Pubs and restaurants in swathes of the north of England could face restrictions within days in a scramble to stem an alarming rise in coronavirus cases, after Nicola Sturgeon announced a nationwide crackdown on indoor drinking in Scotland.

UK ministers will meet again on Thursday to try to come to a resolution, along with local leaders, on what harsher measures should be imposed, following what Sturgeon described as “short, sharp action” for Scotland.

“It’s no surprise we are considering measures at the tougher end,” one Whitehall source said, adding that public health officials were alarmed by a 60% rise in hospital admissions in the north-east in recent days. “We know hospitality is a big factor, especially the comings-and-goings in fast food or in bars.”

 
I dont know about anyone else tend to feel a bit better when health officials etc start acknowledging the role of things that were previously deliberately played down, like the role of hospitality settings in increasing transmission.

All the ways people pissed on the angles taken by the Barrington clowns were good stuff too, good for my state of mind.
 
I think there is going to be a spike in hospital acquired covid soon, mostly non severe. Whether its kept quiet or leaked is the question.

Non-severe hospital outbreaks are a bit of an oxymoron in my book. In that its often hard to escape the serious consequences, either to hospital patients, staff or those discharged to care homes and everyone in those homes.
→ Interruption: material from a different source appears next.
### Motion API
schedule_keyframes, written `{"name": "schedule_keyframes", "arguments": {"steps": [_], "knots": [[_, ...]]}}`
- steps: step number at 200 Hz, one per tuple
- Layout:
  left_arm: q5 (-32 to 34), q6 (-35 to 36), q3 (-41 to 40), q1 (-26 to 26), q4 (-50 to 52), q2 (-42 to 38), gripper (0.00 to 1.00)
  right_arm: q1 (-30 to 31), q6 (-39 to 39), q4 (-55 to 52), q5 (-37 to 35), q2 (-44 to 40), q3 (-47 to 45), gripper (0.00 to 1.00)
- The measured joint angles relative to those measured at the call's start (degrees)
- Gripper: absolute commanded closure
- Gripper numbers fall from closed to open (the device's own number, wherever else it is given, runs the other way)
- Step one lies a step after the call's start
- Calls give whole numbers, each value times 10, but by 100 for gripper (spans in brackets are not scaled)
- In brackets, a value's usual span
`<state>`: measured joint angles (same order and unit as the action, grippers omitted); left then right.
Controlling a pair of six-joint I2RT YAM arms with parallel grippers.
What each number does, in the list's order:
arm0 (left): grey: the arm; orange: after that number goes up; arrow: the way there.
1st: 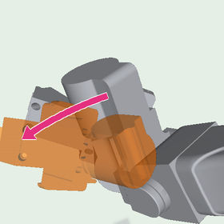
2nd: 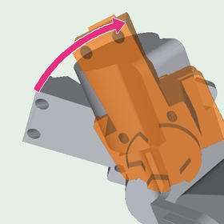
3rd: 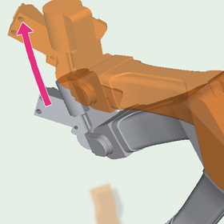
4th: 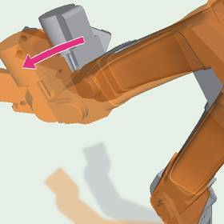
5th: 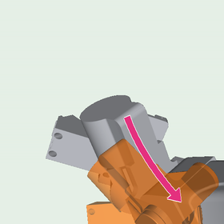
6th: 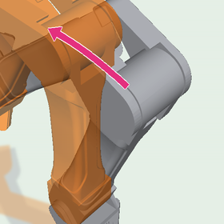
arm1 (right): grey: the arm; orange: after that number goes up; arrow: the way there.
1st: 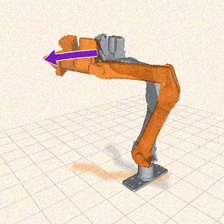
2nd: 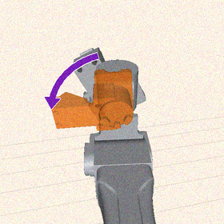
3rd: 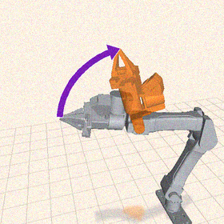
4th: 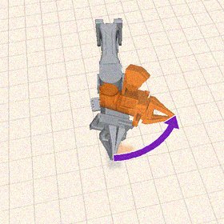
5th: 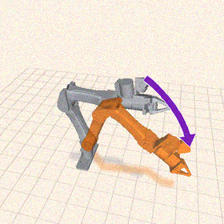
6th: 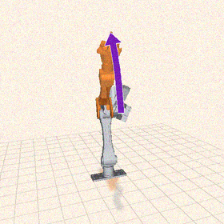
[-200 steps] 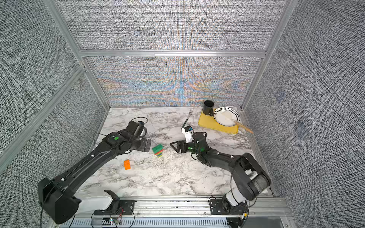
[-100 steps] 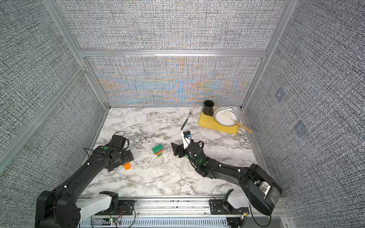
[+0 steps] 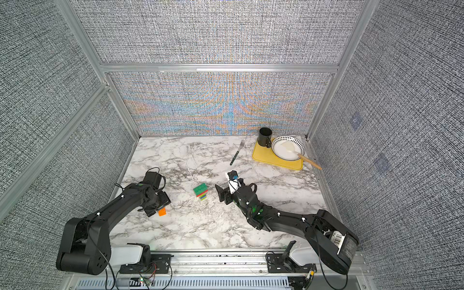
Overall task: Assemble an ice cream with lego
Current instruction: Pick up the lego brick from the center of the board.
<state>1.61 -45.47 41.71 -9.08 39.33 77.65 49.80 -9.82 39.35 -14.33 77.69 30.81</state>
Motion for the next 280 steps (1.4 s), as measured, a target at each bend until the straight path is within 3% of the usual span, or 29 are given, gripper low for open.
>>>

A near constant theme of mine has been the underreporting and lack of analysis of this subject, and a huge unwillingness for national journalists to tell evolving, joined up stories about this aspect of the pandemic. Its been a while since I looked at various stats about what proportion of hospital Covid-19 illness was from cases acquired in hospital in the first wave but it was quite a fair proportion and I will go back over this ground again one day.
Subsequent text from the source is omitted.